Three stubborn characters confront each other in a mine-riddled no-man's-land in the devastated South. Mahboobeh, a headstrong, grief-crazed woman who grew up in the area; Davoud, an embittered veteran focused to the point of insanity on his job clearing mines and Jomeh, an Afghan refugee whose own experience of tragedy gives him the empathy to communicate with his fellow outcasts.

== Cast ==
- Parviz Parastui as Davoud
The bearded rough looking man, whose job is taking out land mines.
- Reza Kianian as Jomeh
A mysterious Afghani who lives in a dump where a thousand war tanks are kept.
- Azita Hajian as Mahboobeh
A woman who has lost everything and now only wants to live in her family`s ruined house.

== Reception ==
Richard Peña, Professor of Professional Practice at the School of The Arts at Columbia University, mentioned Azita Hajian, who won the award for best actress in the 17th Fajr International Film Festival, does give an extremely intense, amazingly physical performance.
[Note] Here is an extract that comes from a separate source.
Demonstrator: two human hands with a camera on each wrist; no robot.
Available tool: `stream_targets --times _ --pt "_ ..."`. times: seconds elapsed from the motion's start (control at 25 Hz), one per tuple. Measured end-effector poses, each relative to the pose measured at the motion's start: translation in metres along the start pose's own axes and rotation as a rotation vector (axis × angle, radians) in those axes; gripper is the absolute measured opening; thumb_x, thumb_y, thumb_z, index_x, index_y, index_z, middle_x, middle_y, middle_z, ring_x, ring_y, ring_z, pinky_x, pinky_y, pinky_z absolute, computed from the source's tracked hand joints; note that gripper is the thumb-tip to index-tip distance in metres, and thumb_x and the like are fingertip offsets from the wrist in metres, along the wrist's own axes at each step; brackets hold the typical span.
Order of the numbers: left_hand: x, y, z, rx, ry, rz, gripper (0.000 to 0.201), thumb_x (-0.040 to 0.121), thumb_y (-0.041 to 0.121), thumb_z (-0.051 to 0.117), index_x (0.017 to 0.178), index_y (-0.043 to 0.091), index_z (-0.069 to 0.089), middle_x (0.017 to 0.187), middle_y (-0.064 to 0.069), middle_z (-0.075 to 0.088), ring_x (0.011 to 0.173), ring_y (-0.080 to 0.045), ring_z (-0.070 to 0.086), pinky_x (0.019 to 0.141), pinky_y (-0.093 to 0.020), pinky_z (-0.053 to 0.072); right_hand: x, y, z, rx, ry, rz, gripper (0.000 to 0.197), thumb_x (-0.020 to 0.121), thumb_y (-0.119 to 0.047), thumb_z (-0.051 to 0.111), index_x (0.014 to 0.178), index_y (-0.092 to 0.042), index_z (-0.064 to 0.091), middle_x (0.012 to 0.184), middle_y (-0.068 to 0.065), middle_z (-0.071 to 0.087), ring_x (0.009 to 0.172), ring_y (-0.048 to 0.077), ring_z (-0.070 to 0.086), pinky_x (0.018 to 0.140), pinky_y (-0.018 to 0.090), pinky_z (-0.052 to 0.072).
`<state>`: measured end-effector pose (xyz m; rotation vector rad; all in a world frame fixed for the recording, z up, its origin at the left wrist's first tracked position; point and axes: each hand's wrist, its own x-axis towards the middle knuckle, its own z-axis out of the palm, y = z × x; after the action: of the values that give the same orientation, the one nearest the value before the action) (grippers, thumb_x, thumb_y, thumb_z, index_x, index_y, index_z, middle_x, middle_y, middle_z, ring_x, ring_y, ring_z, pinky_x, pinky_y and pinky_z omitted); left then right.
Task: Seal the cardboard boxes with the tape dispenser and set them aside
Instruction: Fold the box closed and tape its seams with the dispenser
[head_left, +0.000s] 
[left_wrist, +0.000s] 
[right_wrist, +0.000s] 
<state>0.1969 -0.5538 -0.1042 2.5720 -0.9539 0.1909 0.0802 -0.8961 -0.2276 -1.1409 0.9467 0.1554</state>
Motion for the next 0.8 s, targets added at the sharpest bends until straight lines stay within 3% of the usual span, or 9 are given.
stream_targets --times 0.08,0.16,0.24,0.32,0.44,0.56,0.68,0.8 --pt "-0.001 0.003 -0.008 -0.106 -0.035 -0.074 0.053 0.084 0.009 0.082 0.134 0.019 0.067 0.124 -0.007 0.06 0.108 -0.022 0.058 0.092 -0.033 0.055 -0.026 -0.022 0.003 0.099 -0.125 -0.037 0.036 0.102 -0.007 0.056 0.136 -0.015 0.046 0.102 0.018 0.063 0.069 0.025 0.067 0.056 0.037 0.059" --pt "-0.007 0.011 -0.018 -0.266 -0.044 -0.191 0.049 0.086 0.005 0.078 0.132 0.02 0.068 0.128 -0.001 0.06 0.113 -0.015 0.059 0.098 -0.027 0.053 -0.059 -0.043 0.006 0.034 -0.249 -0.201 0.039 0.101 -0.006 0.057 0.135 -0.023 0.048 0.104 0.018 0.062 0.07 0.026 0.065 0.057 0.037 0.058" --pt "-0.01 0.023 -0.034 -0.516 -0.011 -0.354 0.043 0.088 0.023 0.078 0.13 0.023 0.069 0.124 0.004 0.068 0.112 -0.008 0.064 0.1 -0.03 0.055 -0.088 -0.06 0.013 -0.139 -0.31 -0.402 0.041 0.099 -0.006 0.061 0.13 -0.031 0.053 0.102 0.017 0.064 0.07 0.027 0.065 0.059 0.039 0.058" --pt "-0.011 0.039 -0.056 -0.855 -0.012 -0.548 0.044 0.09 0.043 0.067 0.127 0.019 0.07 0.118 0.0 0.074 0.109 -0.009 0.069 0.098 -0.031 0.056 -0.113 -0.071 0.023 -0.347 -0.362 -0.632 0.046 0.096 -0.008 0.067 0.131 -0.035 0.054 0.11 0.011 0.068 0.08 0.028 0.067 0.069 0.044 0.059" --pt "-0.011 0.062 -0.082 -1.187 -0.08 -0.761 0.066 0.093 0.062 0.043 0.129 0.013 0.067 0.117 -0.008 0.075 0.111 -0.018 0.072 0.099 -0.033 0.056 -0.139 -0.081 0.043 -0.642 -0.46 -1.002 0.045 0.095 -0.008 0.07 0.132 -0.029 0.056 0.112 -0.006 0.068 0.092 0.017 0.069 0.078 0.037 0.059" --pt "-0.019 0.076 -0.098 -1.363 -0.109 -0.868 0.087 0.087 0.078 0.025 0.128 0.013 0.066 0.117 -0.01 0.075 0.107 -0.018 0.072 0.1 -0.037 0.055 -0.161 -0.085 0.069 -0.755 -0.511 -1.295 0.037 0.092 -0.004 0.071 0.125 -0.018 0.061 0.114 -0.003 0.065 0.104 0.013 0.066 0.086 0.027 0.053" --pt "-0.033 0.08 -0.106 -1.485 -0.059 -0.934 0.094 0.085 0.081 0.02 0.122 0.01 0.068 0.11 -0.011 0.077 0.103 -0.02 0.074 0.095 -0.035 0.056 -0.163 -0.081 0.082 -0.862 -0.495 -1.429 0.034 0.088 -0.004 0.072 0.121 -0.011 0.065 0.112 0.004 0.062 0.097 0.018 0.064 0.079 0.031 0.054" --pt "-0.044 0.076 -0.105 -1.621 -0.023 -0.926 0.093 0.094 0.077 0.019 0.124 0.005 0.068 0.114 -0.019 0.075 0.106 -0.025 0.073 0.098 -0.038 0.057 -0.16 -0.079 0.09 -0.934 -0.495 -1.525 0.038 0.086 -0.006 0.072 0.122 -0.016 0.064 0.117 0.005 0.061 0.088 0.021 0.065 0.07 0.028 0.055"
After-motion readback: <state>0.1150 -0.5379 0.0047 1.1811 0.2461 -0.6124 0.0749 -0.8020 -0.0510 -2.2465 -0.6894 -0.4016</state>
The film is a dense, highly metaphoric drama involving three characters and set in a tank graveyard in the no-man's-land between Iran and Iraq. It reminded him a bit of some of the later absurdist dramas by Fernando Arrabal and others. As he noted on early 1999, it seemed to be a great favorite with many of the Iranian critics, however yet fared less well with the foreign guests of the Fajr festival.